Goal of the exercise.
Run through the data and copy out every line that mentions the word "plastic".

The records.

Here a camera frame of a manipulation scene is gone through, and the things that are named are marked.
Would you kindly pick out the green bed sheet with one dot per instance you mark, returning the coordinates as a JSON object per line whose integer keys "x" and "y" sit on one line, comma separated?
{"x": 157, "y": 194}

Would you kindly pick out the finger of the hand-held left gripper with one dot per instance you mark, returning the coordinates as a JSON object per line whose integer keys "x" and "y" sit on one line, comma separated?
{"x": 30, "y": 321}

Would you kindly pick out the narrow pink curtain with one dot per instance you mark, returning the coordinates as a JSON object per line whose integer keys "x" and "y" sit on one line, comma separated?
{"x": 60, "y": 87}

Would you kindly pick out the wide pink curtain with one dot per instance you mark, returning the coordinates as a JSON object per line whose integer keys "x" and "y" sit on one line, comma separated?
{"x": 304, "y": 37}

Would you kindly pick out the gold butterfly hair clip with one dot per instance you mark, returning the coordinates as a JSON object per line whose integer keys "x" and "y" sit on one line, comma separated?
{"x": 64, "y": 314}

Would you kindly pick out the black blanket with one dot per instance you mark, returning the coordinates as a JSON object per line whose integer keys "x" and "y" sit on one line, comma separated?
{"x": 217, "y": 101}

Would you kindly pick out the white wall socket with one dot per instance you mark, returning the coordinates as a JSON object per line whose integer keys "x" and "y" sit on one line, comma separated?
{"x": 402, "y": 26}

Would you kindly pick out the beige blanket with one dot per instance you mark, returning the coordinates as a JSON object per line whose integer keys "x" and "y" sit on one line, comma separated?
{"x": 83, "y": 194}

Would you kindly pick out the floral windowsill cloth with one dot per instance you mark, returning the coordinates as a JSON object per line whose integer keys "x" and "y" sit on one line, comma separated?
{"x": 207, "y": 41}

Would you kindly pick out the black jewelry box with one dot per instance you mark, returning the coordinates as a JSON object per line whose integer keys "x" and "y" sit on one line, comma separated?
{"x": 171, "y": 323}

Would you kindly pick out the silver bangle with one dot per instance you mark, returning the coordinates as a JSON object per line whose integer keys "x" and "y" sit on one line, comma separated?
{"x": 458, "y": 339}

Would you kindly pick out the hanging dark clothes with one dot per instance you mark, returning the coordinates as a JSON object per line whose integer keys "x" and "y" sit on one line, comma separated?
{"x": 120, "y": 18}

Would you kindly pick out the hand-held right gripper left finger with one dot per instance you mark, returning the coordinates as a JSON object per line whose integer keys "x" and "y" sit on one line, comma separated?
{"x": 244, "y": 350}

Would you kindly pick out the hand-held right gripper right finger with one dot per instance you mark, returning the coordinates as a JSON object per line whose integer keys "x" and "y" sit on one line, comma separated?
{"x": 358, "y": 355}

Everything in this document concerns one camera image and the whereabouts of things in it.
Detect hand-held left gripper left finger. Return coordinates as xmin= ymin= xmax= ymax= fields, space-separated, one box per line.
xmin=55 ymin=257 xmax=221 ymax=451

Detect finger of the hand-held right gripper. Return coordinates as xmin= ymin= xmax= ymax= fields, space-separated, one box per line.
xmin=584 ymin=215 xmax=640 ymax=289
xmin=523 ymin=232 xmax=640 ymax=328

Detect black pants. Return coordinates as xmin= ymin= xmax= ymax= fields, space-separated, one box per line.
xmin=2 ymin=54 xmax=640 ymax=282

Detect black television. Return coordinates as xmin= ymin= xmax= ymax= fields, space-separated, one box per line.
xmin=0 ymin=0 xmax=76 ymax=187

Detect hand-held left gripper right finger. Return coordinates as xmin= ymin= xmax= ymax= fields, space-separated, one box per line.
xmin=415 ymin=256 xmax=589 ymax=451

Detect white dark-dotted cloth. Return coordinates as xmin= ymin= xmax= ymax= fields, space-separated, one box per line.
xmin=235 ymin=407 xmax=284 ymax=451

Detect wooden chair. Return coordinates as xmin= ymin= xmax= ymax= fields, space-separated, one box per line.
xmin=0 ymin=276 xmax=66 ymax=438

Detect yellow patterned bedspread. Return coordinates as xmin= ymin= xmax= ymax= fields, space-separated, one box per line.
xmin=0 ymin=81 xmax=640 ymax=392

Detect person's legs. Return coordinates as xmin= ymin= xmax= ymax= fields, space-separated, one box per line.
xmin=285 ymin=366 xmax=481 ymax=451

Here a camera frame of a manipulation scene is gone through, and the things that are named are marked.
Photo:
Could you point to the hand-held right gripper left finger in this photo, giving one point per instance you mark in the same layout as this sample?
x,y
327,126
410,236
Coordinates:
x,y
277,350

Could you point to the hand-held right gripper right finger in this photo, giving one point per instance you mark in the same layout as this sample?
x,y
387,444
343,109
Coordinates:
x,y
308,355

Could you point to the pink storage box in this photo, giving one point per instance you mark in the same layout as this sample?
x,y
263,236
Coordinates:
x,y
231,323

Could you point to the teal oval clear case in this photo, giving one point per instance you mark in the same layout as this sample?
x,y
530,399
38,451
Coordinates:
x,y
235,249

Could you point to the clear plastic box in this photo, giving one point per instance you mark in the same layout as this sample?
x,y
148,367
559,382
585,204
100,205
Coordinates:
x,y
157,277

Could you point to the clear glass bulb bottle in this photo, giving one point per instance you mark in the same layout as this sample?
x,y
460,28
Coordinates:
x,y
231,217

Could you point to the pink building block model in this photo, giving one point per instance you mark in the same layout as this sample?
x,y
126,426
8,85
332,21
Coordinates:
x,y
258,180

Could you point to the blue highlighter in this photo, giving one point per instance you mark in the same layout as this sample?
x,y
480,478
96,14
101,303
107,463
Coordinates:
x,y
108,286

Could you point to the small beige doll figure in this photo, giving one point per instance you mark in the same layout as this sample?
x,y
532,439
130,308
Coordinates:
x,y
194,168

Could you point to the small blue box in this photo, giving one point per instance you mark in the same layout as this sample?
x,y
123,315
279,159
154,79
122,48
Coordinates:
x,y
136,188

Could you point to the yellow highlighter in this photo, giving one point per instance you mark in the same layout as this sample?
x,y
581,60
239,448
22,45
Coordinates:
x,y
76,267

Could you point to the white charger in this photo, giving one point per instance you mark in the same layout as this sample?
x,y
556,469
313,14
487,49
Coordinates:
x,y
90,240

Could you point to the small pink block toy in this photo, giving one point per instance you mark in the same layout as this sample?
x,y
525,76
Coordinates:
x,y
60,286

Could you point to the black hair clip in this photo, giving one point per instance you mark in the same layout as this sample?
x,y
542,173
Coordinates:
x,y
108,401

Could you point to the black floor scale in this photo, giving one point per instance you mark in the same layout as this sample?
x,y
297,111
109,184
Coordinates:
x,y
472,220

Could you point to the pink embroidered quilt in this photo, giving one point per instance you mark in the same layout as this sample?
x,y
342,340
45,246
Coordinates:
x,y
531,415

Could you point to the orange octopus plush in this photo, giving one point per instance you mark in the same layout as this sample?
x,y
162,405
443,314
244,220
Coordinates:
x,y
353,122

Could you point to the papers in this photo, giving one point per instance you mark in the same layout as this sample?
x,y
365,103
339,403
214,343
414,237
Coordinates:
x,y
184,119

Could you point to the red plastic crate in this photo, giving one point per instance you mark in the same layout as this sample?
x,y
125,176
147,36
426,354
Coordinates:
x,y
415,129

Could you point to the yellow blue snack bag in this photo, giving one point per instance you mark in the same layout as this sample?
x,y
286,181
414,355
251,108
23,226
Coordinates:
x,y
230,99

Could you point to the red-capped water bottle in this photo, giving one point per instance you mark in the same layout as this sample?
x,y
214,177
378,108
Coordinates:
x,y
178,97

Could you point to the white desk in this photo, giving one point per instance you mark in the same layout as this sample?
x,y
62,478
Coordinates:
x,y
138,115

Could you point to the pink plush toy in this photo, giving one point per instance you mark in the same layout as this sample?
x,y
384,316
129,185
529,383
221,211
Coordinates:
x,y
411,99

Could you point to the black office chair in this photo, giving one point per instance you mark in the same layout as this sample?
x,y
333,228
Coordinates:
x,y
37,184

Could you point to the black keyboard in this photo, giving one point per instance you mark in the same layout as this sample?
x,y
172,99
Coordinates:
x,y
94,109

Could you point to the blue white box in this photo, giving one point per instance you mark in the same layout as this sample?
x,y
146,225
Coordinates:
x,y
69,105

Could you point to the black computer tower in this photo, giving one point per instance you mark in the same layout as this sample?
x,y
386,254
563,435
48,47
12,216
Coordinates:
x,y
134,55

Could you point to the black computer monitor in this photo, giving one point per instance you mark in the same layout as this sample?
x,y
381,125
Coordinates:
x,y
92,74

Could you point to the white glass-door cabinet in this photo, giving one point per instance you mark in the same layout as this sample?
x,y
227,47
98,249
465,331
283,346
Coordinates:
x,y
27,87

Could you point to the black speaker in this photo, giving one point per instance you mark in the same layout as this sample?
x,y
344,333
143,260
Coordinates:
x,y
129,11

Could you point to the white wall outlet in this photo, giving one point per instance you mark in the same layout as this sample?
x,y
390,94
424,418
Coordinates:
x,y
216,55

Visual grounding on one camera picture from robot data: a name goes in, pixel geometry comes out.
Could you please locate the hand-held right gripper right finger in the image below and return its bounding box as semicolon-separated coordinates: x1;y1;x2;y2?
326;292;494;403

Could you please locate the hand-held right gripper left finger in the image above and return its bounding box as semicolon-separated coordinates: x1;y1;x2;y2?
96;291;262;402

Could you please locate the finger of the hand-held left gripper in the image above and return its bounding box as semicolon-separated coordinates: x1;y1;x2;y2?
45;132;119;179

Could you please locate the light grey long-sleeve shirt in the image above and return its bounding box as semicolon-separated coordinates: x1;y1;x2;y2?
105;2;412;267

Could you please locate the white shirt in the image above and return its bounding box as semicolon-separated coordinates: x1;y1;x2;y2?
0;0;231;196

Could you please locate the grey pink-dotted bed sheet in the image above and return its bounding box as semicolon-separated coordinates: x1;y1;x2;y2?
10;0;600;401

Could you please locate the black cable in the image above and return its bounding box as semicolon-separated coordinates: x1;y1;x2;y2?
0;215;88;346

Written response.
Could you point to the clear plastic box in this photo, giving one point per instance you mark in the same layout as this sample?
Could you point to the red plastic crate in this photo, giving one point per instance you mark in the same layout as this sample?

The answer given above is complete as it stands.